The inaugural race is commemorated at Arlington Park with the statute, “Against All Odds,” showing John Henry’s seemingly impossible victory.
John Henry simply refused to let himself get beat when the odds were stacked against him.
And, the odds were stacked against him.
John Henry began as a horse that was supposed to get beaten in races.
He was dismissed as small and mean.
He didn’t have a great pedigree.
His ownership changed hands for pennies on the dollar in his early years.
No one wanted the poor guy.
And, no one expected him to be a good race horse.
Except, John Henry himself.
One day, John Henry decided that he was done being beaten in races.
He packed up his no-name pedigree and low expectations.

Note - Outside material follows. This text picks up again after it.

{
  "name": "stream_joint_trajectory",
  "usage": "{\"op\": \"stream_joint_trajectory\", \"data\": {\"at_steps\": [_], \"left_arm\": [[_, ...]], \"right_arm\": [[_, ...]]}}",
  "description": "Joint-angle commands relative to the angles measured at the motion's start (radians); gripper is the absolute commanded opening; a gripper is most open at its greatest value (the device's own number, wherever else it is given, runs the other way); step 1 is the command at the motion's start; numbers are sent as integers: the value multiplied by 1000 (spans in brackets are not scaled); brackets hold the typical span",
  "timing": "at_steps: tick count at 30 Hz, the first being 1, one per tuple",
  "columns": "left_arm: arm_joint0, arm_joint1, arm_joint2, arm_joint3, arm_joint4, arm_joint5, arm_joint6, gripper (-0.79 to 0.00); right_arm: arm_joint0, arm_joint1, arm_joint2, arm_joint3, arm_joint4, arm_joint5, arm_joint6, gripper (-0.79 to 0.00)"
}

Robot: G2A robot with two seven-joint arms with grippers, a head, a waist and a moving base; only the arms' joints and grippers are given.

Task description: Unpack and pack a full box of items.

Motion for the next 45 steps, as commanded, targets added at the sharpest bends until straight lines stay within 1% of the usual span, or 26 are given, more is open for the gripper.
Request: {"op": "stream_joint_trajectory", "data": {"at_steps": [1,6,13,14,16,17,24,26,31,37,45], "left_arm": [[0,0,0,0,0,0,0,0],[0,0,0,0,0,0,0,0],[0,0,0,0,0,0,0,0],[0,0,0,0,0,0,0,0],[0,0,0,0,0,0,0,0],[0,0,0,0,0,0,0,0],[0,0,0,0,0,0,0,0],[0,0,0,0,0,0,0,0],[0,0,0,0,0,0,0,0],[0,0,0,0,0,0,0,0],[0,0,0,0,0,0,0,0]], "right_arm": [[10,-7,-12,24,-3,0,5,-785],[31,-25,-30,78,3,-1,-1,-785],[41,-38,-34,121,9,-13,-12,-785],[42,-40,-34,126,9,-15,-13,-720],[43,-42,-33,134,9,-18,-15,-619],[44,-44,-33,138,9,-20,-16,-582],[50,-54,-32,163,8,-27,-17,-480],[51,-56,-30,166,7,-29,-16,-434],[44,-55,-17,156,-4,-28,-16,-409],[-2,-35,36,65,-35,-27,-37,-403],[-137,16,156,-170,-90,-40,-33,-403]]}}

He went to the track set out to prove he could win.
And, John Henry prospered in the end.
John Henry won millions in his career and set milestones that defied the odds.
Sixteen years after John Henry claimed his second Arlington Million victory in 1984, Gio Ponti set out to match John Henry’s two-time winning record in the Arlington Millions last Saturday.
Gio Ponti entered the race as the favorite.
He had already won the Arlington Million in 2009.
It seemed a foregone conclusion that Gio Ponti had the race licked from the start.
Yet, Gio Ponti was racing on John Henry’s record-holding ground.
And, John Henry had already proved that anything can happen on that ground.
In the backdrop of Gio Ponti’s bid to match John Henry’s two-time winning record, two horses quietly arrived in the stables at Arlington Park.
The horses had never raced in the United States.
Gosden had run his first horse in the race in 1982.
In the years that followed, he raced a total of seven horses in the Arlington Million and victory had eluded him at every outing.
In January, Gosden signed a 22-year-old Jockey to his overseas stable – William Buick.
Despite being an up-and-coming jockey in England, Buick had never won a race in the United States.
Buick was set to ride Debussy, who entered the gates with final odds of 11-1.
Debussy was competing in the Arlington Million alongside his stable mate, Tazeez.
Tazeez had all the pizzazz of a serious contender.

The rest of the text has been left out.